__INSTRUCTIONS TO FOLLOW__
Scan the records for the string "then" and state how many lines contain it, using the number alone.

##############################

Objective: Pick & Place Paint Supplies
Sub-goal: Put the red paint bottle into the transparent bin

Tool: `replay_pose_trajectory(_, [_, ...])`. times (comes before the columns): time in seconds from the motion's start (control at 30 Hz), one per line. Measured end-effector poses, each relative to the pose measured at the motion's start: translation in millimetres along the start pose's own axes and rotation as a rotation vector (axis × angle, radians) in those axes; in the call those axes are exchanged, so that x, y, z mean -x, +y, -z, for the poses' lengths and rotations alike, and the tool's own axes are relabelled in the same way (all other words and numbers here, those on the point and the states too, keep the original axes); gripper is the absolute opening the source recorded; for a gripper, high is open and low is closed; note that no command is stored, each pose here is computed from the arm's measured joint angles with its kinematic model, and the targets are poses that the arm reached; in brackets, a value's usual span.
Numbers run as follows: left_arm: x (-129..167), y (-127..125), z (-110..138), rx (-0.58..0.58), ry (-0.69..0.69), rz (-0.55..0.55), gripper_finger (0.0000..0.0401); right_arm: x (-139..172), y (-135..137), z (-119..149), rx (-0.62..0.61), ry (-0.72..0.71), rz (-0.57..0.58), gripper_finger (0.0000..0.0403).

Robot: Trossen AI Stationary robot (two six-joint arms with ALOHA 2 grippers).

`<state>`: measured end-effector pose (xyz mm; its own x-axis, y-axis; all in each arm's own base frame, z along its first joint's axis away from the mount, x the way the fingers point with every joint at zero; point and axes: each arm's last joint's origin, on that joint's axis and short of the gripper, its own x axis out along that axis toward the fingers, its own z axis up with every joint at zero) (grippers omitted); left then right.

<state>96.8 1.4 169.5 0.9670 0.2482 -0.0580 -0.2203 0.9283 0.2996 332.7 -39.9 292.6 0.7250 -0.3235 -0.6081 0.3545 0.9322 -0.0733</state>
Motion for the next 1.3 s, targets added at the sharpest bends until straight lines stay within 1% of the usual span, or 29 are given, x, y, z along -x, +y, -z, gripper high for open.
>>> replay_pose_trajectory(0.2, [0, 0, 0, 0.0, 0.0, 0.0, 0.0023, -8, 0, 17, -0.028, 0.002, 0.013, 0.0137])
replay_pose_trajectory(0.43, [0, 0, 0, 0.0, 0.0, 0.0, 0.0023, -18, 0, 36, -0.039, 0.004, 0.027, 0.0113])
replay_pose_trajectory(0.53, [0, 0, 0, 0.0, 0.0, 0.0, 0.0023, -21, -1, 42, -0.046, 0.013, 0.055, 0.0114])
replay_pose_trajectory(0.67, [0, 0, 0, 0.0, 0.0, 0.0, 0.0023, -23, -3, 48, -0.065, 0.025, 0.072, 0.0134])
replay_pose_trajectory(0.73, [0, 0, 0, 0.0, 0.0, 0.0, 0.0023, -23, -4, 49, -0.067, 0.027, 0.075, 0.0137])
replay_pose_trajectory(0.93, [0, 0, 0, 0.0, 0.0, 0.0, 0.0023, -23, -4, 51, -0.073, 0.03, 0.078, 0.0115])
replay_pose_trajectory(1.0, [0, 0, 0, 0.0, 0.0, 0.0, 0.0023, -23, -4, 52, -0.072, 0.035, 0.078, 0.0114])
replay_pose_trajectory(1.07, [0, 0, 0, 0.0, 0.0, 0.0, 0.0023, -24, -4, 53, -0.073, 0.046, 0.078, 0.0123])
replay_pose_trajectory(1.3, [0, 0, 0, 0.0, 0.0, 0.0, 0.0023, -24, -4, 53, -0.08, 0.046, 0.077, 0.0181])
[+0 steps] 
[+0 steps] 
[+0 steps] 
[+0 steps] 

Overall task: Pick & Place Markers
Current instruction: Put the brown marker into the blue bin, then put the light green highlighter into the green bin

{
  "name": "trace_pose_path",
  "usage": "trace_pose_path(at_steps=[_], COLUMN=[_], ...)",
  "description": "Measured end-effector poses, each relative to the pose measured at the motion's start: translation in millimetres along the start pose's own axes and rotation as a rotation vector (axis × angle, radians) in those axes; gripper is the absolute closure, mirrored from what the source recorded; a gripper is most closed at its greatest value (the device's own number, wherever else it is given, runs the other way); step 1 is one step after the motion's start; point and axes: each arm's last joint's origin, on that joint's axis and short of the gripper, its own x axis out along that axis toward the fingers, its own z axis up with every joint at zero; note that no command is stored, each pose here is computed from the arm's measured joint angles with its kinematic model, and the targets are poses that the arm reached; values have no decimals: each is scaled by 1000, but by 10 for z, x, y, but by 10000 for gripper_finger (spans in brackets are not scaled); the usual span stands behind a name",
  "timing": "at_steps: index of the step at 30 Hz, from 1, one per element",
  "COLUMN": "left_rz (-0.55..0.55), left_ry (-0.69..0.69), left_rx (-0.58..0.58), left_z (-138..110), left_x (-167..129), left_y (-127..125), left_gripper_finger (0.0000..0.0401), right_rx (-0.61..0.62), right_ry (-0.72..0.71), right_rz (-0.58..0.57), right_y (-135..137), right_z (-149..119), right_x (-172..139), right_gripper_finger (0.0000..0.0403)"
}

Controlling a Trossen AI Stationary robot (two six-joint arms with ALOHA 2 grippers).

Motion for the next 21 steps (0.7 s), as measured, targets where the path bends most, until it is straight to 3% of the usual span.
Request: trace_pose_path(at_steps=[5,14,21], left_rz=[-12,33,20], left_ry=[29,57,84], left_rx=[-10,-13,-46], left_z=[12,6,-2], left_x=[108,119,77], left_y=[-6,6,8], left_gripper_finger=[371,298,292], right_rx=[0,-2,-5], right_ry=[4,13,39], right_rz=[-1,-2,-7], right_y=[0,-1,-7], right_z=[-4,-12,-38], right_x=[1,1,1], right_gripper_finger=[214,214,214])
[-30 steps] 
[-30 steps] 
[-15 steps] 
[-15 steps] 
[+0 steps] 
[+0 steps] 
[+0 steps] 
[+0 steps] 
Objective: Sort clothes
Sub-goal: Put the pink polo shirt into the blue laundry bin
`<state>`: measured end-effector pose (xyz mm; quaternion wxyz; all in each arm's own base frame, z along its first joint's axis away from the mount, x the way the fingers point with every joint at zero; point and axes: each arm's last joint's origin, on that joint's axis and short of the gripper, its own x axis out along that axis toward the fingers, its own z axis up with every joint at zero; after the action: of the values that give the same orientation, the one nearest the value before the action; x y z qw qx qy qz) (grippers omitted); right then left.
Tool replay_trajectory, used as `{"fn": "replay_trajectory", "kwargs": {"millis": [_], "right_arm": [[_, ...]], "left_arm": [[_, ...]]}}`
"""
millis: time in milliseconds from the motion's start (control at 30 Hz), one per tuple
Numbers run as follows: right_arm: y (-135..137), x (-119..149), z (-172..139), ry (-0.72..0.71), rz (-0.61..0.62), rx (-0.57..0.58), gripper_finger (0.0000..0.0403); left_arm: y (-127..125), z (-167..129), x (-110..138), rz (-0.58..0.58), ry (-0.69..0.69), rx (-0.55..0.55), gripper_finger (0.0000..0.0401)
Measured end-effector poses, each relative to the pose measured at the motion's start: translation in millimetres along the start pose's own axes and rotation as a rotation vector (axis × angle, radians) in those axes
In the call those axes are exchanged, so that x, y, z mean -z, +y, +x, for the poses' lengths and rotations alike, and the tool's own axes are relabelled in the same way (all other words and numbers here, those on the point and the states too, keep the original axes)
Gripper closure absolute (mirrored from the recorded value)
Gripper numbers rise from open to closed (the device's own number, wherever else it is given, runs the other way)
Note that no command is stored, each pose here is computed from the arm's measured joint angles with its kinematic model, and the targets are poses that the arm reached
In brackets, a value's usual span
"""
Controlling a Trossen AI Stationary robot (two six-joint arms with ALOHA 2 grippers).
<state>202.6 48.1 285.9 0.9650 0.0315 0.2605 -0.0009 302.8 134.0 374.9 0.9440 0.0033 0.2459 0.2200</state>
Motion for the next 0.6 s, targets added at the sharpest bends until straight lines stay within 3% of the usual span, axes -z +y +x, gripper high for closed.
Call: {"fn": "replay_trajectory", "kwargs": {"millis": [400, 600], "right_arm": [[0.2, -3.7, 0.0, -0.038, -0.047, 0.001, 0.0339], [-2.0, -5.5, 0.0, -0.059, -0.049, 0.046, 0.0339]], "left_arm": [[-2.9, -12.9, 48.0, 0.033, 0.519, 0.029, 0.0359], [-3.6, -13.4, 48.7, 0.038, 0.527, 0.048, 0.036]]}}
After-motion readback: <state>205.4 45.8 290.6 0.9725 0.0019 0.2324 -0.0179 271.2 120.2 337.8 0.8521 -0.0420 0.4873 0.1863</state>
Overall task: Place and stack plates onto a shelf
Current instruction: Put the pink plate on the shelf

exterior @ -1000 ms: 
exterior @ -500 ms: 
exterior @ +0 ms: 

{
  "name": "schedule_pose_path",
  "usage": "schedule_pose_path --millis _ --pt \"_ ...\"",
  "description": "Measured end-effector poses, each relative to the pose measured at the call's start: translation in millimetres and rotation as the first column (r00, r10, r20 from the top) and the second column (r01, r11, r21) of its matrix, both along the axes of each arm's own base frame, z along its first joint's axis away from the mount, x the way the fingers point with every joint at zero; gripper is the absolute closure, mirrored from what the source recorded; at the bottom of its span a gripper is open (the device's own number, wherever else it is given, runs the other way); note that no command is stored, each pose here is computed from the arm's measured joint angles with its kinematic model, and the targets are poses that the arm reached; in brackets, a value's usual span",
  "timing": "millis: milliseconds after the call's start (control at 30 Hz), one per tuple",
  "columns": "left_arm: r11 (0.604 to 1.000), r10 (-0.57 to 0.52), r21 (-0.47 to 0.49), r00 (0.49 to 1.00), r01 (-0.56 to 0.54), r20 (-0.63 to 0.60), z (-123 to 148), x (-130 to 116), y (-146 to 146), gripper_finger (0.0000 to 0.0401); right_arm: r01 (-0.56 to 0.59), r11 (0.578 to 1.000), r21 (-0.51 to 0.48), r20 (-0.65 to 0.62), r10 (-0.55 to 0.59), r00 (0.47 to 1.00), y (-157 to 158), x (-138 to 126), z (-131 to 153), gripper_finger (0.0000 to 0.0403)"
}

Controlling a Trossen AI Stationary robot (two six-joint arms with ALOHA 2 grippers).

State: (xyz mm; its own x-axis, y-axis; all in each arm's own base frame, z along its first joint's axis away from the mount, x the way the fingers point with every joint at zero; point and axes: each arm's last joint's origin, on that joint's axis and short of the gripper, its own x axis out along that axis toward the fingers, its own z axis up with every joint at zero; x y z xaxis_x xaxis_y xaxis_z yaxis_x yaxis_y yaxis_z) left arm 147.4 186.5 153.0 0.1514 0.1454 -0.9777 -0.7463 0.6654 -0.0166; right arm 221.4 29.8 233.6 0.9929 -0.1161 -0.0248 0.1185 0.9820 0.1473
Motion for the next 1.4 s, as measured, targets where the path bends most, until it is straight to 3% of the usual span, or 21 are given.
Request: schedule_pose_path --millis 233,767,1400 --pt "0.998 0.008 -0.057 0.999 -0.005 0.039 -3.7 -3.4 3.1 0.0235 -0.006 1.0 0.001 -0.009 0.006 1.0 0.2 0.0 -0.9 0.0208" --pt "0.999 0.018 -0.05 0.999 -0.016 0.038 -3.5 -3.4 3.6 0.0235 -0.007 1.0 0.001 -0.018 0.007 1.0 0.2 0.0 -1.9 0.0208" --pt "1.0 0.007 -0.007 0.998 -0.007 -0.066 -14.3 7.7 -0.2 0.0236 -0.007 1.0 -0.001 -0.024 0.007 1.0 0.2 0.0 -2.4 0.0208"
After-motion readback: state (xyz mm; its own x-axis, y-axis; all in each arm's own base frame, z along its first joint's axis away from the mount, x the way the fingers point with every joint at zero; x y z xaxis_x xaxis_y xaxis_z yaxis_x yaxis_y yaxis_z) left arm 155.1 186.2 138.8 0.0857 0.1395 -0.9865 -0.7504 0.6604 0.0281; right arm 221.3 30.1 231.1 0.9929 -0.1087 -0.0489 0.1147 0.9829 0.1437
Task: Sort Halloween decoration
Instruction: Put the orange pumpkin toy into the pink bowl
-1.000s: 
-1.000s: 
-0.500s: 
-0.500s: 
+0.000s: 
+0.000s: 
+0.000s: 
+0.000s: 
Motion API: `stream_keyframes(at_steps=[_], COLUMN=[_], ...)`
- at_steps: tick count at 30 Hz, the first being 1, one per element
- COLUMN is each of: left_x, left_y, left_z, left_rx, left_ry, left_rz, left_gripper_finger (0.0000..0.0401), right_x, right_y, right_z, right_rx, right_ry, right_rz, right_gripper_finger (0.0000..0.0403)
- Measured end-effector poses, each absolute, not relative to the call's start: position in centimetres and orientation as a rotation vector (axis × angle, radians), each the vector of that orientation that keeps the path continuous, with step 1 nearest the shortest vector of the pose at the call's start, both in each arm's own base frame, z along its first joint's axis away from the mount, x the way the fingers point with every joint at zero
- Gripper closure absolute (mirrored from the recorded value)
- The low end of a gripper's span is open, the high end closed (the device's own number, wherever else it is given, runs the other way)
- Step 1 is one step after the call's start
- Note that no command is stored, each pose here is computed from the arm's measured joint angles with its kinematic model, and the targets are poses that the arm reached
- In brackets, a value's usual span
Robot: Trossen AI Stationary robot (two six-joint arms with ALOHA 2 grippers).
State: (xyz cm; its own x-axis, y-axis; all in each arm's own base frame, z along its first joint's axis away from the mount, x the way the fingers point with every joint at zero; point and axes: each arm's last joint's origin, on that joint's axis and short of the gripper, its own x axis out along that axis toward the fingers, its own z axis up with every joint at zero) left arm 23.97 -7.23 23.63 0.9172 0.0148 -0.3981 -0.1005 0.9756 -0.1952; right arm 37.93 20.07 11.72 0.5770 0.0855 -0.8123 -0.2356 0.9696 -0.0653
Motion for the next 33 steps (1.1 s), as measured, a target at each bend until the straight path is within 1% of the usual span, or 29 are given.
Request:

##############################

__ANSWER SECTION__
3